Smaller DB schemes 'risk being left behind' on climate change

Defined benefit (DB) pension schemes with less than £1bn in assets risk being left behind on climate change as they do not see it as a priority, according to Willis Towers Watson.

The consultancy’s report, Climate Change: Risks and Opportunities for Pension Schemes, found that schemes with £5bn or more in assets identified climate change as a ‘top five’ priority over the next year, and their number one priority over the next three years.

Meanwhile, schemes with assets of between £1bn and £5bn did not view climate change as a priority over the next 12 months but did see it as a top five priority over the next three years.

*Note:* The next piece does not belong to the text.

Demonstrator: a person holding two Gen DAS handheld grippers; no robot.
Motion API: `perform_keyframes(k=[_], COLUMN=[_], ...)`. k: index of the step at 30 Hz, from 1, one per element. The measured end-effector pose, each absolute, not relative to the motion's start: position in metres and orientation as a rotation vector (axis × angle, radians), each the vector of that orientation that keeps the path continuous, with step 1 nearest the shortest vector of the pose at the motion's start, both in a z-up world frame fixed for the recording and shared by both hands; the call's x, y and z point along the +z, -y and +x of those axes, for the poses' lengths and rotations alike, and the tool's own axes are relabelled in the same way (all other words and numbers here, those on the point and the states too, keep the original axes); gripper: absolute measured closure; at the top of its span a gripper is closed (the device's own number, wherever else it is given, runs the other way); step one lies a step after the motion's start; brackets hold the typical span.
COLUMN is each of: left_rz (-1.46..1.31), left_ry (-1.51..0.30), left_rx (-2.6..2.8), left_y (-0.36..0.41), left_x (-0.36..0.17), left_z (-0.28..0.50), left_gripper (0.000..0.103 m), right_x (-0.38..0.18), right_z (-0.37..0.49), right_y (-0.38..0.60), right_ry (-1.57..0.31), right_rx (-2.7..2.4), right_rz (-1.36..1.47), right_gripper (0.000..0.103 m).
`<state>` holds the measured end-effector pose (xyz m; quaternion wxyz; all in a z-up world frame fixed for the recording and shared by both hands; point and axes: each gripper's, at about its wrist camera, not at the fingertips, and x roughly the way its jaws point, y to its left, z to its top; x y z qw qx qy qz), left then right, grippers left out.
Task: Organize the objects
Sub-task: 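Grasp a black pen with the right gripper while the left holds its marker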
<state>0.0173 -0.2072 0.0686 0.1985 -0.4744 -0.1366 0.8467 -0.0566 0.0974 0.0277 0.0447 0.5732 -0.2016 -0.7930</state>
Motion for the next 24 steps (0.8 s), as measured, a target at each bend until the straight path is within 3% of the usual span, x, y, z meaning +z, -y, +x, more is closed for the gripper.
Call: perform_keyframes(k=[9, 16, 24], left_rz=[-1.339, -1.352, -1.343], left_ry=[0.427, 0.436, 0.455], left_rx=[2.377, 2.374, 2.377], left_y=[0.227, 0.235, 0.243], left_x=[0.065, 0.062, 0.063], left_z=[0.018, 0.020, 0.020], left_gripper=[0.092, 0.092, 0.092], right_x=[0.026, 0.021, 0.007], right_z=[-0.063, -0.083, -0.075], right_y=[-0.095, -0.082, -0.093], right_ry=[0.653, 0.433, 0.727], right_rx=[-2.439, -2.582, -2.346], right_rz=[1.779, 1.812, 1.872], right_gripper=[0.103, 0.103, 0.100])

Schemes with less than £1bn in assets did not see climate change as a priority at all.

“Climate change poses material risks to all pension schemes, regardless of their size, but it also provides opportunities for all schemes if they look for them,” commented Willis Towers Watson senior director, Edwin Sheaf.

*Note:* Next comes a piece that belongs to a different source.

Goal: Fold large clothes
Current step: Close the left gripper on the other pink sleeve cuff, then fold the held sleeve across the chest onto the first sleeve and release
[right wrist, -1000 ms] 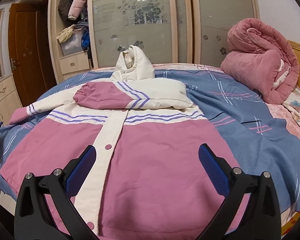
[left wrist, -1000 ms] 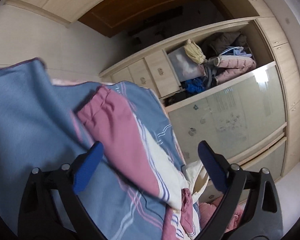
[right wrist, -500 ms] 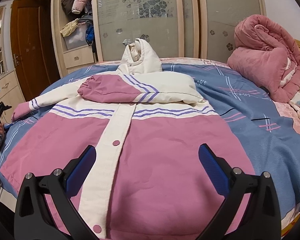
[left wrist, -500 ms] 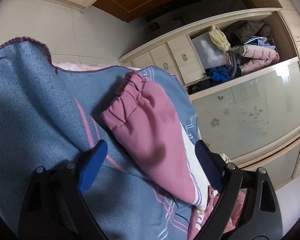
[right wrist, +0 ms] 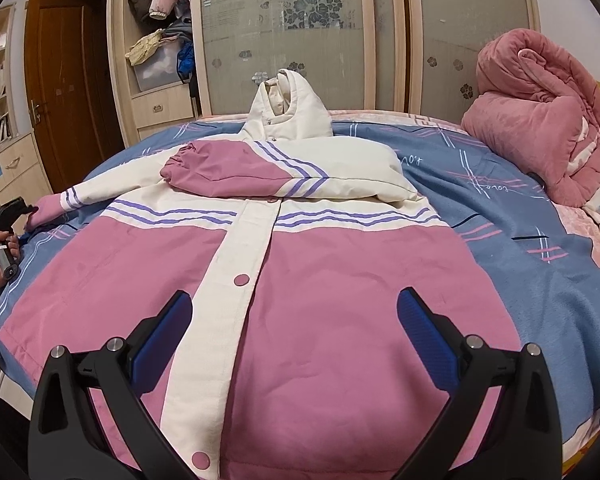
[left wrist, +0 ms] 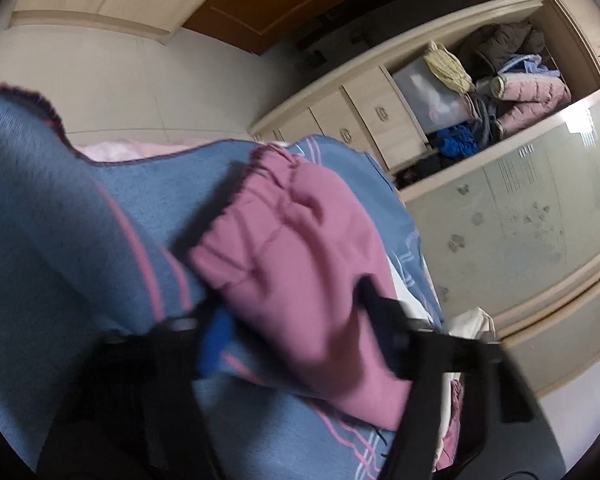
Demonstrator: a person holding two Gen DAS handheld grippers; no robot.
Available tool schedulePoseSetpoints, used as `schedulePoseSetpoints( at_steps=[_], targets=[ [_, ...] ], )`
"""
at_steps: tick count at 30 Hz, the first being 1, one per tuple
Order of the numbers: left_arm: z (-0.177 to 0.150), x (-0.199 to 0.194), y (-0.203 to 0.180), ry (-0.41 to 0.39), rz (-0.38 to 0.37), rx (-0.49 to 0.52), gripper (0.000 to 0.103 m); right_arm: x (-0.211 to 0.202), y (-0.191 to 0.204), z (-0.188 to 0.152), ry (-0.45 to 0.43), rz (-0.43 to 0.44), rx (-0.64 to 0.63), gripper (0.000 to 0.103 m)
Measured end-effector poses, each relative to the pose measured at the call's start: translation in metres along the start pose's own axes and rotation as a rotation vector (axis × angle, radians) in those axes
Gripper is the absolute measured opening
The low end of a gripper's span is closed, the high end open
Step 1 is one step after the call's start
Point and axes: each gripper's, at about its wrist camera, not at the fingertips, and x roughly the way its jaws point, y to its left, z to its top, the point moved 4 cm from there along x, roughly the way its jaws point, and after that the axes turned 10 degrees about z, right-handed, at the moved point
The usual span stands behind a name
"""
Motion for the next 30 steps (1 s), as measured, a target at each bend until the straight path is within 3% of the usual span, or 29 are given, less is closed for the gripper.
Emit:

“The law already compels £5bn-plus pension schemes to address these risks by preparing disclosures in line with the framework developed by the Task Force on Climate-related Financial Disclosures (TCFD).

“From October 2022, schemes with assets of £1bn or more will also have to comply with these new regulations. So perhaps it’s not surprising that it is an issue of more pressing urgency for larger schemes.

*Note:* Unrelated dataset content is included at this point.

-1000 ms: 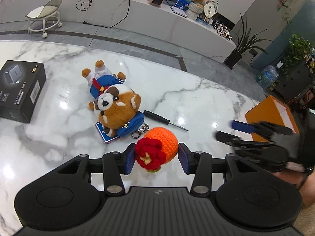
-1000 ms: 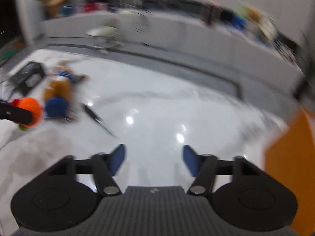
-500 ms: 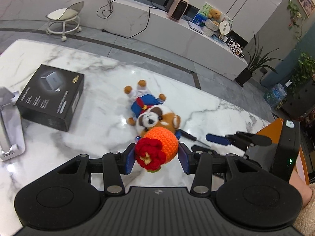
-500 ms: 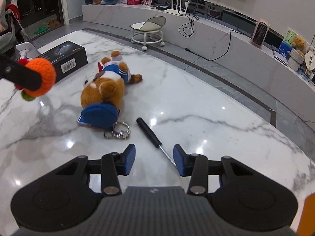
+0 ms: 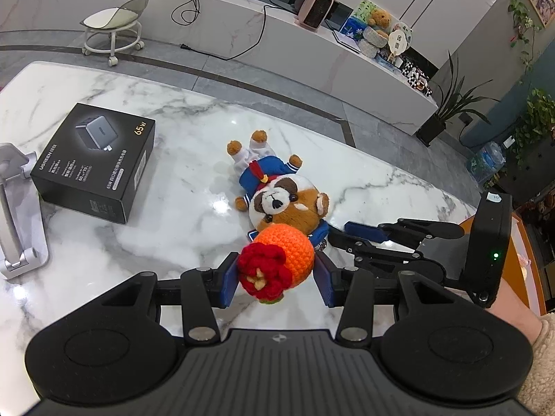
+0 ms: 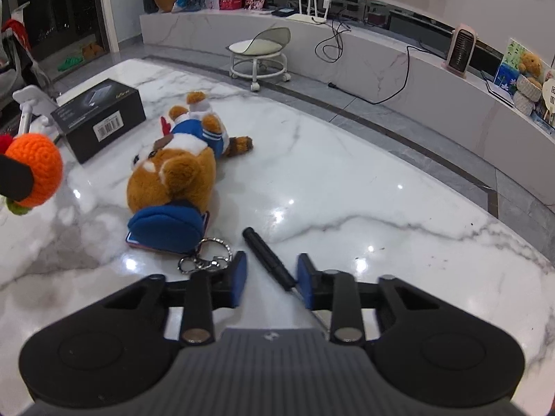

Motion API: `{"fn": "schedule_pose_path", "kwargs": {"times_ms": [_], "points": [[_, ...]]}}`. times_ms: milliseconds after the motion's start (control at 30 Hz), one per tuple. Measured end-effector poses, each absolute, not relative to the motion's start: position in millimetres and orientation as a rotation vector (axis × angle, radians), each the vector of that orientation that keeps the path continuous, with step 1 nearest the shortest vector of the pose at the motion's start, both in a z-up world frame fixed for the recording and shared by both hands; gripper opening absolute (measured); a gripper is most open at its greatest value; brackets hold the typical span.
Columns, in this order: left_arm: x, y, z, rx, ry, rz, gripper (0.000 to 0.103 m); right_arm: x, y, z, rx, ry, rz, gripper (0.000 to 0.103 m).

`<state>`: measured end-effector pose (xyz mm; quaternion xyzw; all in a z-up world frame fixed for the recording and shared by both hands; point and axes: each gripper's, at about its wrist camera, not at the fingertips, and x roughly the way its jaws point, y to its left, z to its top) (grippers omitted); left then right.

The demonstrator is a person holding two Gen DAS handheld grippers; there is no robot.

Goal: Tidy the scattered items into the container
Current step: 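Close the right gripper on the black screwdriver while the left gripper holds the orange ball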

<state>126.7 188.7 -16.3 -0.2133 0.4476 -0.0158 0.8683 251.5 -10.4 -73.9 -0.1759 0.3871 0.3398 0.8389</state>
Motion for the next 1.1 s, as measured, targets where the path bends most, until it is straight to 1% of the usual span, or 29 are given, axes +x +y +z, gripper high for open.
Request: {"fn": "schedule_pose_path", "kwargs": {"times_ms": [33, 67, 333, 467, 833, 1100], "points": [[126.7, 187.5, -16.1, -0.445, 0.938, -0.034, 0.053, 249.9, -9.8, -73.1, -0.375, 0.827, 0.722, 0.012], [127.0, 186.5, -16.2, -0.443, 0.939, -0.035, 0.053, 247.9, -9.6, -72.9, -0.378, 0.832, 0.726, 0.010], [128.7, 179.4, -15.8, -0.432, 0.945, -0.038, 0.053, 237.4, -12.7, -66.3, -0.371, 0.921, 0.710, 0.009], [128.5, 176.3, -13.2, -0.427, 0.942, -0.043, 0.053, 230.1, -18.9, -56.3, -0.363, 0.928, 0.704, 0.009], [126.2, 158.5, -3.5, -0.398, 0.932, -0.063, 0.053, 212.6, -49.0, -2.8, -0.269, 0.913, 0.629, 0.009], [125.0, 136.2, 12.7, -0.356, 0.905, -0.090, 0.053, 194.4, -85.5, 38.4, -0.203, 0.856, 0.593, 0.009]]}}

“But dealing with the impact of climate change shouldn’t just be a regulatory tick-box exercise. It’s something that all schemes – and society in general – can benefit from.”

Willis Towers Watson’s report highlighted that, alongside the physical risks posed by climate change, the transition to net zero also brought risks and opportunities.

It warned that, whilst schemes subject to the TCFD requirements will look at these risks and opportunities in detail, there was a danger than other schemes will continue to focus elsewhere and could ‘miss the boat’ on taking advantage of potential opportunities.

“No matter what size your scheme is, you can expect to hear more and more about climate change as an urgent issue for trustees and sponsors,” Sheaf continued.

“Even if you are not yet required to comply with the TCFD regulations, The Pensions Regulator nonetheless expects you to build consideration of climate change into everything that you do.

“The arguments for taking action now go far beyond the need to comply with regulatory requirements. Thoroughly considering the risks and opportunities arising from climate change is the right thing to do for scheme members, for scheme sponsors and for society in general. It would be a real shame if it was only the largest schemes that benefitted.”